Stored items from a collection:
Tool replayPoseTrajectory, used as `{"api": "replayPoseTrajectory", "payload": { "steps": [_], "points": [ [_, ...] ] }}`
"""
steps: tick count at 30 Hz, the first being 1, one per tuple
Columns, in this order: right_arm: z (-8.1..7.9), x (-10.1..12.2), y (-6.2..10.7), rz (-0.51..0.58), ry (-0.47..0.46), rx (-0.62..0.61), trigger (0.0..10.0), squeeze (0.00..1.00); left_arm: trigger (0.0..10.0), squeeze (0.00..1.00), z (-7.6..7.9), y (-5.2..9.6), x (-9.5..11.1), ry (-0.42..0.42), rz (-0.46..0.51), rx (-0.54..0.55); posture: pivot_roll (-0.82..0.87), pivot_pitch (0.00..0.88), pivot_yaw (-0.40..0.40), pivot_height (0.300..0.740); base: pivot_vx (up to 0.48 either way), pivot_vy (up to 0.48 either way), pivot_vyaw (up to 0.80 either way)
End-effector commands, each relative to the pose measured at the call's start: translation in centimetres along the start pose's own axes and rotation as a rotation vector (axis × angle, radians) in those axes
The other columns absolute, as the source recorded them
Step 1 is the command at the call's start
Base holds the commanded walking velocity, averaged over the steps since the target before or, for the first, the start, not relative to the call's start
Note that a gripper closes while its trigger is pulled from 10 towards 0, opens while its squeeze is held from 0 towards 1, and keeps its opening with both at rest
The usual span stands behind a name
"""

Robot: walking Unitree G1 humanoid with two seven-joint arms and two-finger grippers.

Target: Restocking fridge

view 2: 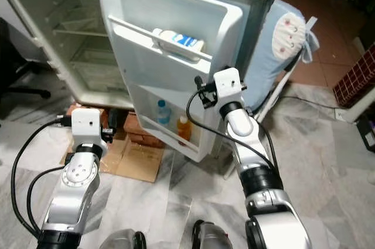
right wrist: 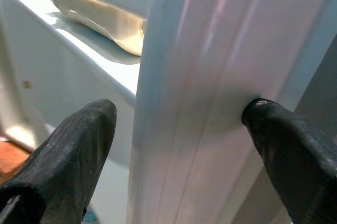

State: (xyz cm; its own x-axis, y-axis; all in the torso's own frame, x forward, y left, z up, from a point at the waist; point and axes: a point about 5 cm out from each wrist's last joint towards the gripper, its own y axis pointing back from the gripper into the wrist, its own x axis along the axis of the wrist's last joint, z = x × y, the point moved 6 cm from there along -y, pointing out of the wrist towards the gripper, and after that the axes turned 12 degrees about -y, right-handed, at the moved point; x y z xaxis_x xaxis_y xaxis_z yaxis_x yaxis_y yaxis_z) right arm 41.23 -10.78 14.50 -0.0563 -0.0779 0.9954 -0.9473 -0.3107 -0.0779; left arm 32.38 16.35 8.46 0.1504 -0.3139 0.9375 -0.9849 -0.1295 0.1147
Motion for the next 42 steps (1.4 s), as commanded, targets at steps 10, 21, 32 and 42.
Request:
{"api": "replayPoseTrajectory", "payload": {
  "steps": [10,21,32,42],
  "points": [
    [-9.4,2.7,3.8,-0.036,-0.285,0.661,10.0,0.0,10.0,0.0,-2.9,0.5,-2.6,0.058,-0.114,0.089,0.06,0.088,0.013,0.74,0.0,0.0,0.0],
    [0.2,-6.9,9.1,-0.488,0.092,0.532,10.0,0.0,10.0,0.0,-3.5,0.4,-3.0,0.073,-0.135,0.101,0.05,0.094,0.026,0.74,0.0,0.0,0.0],
    [5.9,-11.0,11.5,-0.774,0.345,0.473,10.0,0.0,10.0,0.0,-3.4,0.3,-2.7,0.069,-0.129,0.091,0.07,0.093,0.03,0.74,0.0,0.0,0.0],
    [8.0,-8.0,5.4,-0.495,0.337,0.006,10.0,0.0,10.0,0.0,-3.2,0.4,-2.4,0.075,-0.123,0.092,0.07,0.094,0.029,0.74,0.0,0.0,0.0]
  ]
}}
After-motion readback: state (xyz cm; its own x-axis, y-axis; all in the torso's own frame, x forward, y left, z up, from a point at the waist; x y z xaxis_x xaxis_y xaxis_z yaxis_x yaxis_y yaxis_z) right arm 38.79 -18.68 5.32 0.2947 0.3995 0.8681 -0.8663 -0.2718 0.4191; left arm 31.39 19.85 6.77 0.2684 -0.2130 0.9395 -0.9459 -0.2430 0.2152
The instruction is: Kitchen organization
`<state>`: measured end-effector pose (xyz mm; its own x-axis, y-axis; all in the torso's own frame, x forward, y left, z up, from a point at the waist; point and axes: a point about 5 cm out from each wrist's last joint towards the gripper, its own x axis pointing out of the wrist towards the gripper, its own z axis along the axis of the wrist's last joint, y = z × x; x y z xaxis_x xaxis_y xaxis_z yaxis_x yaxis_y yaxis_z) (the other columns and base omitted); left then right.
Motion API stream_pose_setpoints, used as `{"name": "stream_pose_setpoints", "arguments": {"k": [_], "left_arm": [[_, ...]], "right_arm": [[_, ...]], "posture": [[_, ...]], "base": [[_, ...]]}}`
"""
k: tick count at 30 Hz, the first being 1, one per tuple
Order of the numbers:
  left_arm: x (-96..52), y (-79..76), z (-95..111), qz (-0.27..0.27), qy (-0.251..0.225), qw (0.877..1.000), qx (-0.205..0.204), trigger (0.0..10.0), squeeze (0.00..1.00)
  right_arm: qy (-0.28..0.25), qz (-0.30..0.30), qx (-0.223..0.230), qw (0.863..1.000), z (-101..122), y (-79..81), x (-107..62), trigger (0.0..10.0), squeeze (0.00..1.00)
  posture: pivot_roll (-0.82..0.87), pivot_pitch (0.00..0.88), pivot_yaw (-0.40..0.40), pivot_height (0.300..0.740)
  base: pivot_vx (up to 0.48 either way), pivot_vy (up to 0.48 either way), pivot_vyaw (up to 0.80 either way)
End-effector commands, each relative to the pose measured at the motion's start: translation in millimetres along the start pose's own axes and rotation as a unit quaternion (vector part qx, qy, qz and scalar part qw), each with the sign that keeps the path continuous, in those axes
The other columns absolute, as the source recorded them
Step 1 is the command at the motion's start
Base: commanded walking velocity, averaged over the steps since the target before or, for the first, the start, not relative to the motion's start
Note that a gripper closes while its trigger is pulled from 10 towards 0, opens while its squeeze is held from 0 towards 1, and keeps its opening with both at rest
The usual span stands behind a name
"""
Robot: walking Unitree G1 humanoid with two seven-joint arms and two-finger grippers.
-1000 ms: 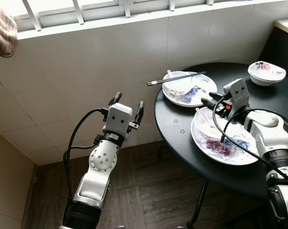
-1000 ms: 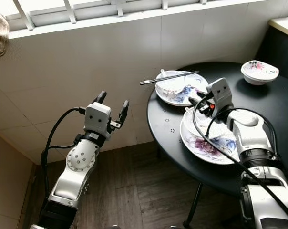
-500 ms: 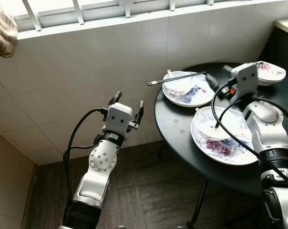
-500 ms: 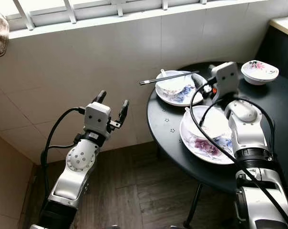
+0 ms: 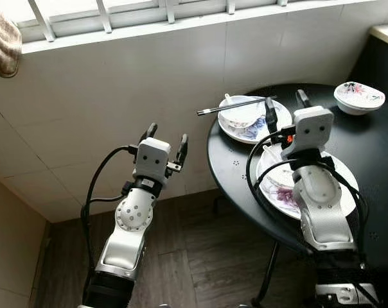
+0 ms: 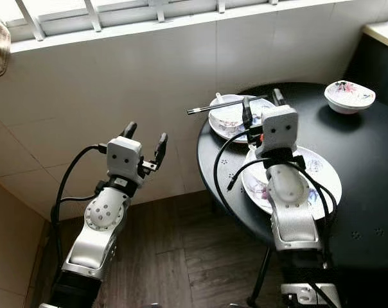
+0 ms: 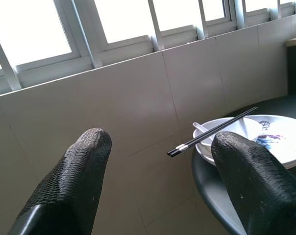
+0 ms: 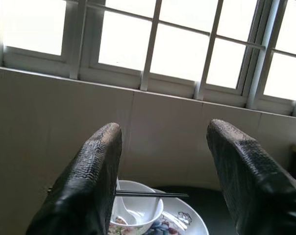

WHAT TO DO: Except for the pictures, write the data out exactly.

WORKED SOLUTION:
Tool replayPoseTrajectory, used as `{"api": "replayPoseTrajectory", "payload": { "steps": [_], "points": [ [_, ...] ] }}`
"""
steps: tick count at 30 Hz, the first being 1, one per tuple
Columns, in this order: right_arm: z (-8.1..7.9), x (-10.1..12.2), y (-6.2..10.7), rz (-0.51..0.58), ry (-0.47..0.46), rx (-0.62..0.61), trigger (0.0..10.0), squeeze (0.00..1.00); left_arm: trigger (0.0..10.0), squeeze (0.00..1.00), z (-7.6..7.9), y (-5.2..9.6), x (-9.5..11.1), ry (-0.42..0.42), rz (-0.46..0.51), rx (-0.54..0.55); posture: pivot_roll (-0.82..0.87), pivot_pitch (0.00..0.88), pivot_yaw (-0.40..0.40), pivot_height (0.300..0.740); base: pivot_vx (up to 0.48 either way), pivot_vy (up to 0.48 either way), pivot_vyaw (up to 0.80 either way)
End-effector commands, each relative to the pose measured at the call's start: translation in centimetres along the start pose's own axes and rotation as a rotation vector (axis × angle, radians) in those axes
The other columns absolute, as the source recorded them
Step 1 is the command at the call's start
Base holds the commanded walking velocity, averaged over the steps since the target before or, for the first, the start, not relative to the call's start
Note that a gripper closes while its trigger is pulled from 10 towards 0, opens while its squeeze is held from 0 towards 1, and keeps its opening with both at rest
The usual span stands behind a name
"""

Robot: walking Unitree G1 humanoid with two seven-joint arms and two-finger grippers.

Target: Restocking fridge

view 2: 
right wrist: 

State: (xyz cm; its own x-axis, y-axis; all in the torso's own frame, x forward, y left, z up, from a point at the waist; point and axes: a point about 5 cm out from each wrist's last joint towards the gripper, its own y axis pointing back from the gripper into the wrist, its own x axis along the axis of the wrist's last joint, z = x × y, the point moved 6 cm from there along -y, pointing out of the wrist towards the gripper, and after that the axes turned 12 degrees about -y, right-handed, at the moved point; x y z xaxis_x xaxis_y xaxis_z yaxis_x yaxis_y yaxis_z) right arm 41.23 -10.78 14.50 -0.0563 -0.0779 0.9954 -0.9473 -0.3107 -0.0779; left arm 32.38 16.35 8.46 0.1504 -0.3139 0.9375 -0.9849 -0.1295 0.1147
Motion for the next 42 steps (1.4 s), as commanded, targets at steps 10, 21, 32 and 42.
Request:
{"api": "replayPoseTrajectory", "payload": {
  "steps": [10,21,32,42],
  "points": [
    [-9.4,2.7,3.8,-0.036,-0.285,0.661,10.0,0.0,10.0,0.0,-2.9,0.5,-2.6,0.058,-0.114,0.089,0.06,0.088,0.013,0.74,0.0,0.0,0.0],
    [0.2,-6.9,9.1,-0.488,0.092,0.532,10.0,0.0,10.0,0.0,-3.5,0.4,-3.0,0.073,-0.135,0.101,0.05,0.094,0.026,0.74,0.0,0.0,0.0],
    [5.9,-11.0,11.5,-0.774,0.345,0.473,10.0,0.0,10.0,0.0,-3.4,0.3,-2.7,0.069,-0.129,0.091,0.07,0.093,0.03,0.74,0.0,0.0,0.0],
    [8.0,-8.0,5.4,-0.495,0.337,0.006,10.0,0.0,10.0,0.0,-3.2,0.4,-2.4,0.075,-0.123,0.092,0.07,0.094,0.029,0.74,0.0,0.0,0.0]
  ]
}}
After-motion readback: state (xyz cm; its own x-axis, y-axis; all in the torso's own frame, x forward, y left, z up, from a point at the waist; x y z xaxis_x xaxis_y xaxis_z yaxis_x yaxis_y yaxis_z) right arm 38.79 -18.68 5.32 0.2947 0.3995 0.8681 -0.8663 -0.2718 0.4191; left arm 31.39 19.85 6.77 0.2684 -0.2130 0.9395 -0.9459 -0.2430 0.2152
The instruction is: Kitchen organization
`<state>`: measured end-effector pose (xyz mm; its own x-axis, y-axis; all in the torso's own frame, x forward, y left, z up, from a point at the waist; point and axes: a point about 5 cm out from each wrist's last joint towards the gripper, its own x axis pointing out of the wrist towards the gripper, its own z axis along the axis of the wrist's last joint, y = z × x; x y z xaxis_x xaxis_y xaxis_z yaxis_x yaxis_y yaxis_z) (the other columns and base omitted); left then right.
Motion API stream_pose_setpoints, used as `{"name": "stream_pose_setpoints", "arguments": {"k": [_], "left_arm": [[_, ...]], "right_arm": [[_, ...]], "posture": [[_, ...]], "base": [[_, ...]]}}`
"""
k: tick count at 30 Hz, the first being 1, one per tuple
Order of the numbers:
  left_arm: x (-96..52), y (-79..76), z (-95..111), qz (-0.27..0.27), qy (-0.251..0.225), qw (0.877..1.000), qx (-0.205..0.204), trigger (0.0..10.0), squeeze (0.00..1.00)
  right_arm: qy (-0.28..0.25), qz (-0.30..0.30), qx (-0.223..0.230), qw (0.863..1.000), z (-101..122), y (-79..81), x (-107..62), trigger (0.0..10.0), squeeze (0.00..1.00)
  posture: pivot_roll (-0.82..0.87), pivot_pitch (0.00..0.88), pivot_yaw (-0.40..0.40), pivot_height (0.300..0.740)
  base: pivot_vx (up to 0.48 either way), pivot_vy (up to 0.48 either way), pivot_vyaw (up to 0.80 either way)
End-effector commands, each relative to the pose measured at the motion's start: translation in millimetres along the start pose's own axes and rotation as a unit quaternion (vector part qx, qy, qz and scalar part qw), each with the sign that keeps the path continuous, in those axes
The other columns absolute, as the source recorded them
Step 1 is the command at the motion's start
Base: commanded walking velocity, averaged over the steps since the target before or, for the first, the start, not relative to the motion's start
Note that a gripper closes while its trigger is pulled from 10 towards 0, opens while its squeeze is held from 0 towards 1, and keeps its opening with both at rest
The usual span stands behind a name
"""
Robot: walking Unitree G1 humanoid with two seven-joint arms and two-finger grippers.
-1000 ms: 
-1000 ms: 
-500 ms: 
-500 ms: 
+0 ms: 
+0 ms: 
+0 ms: 
+0 ms: 

Work on the exercise is complete.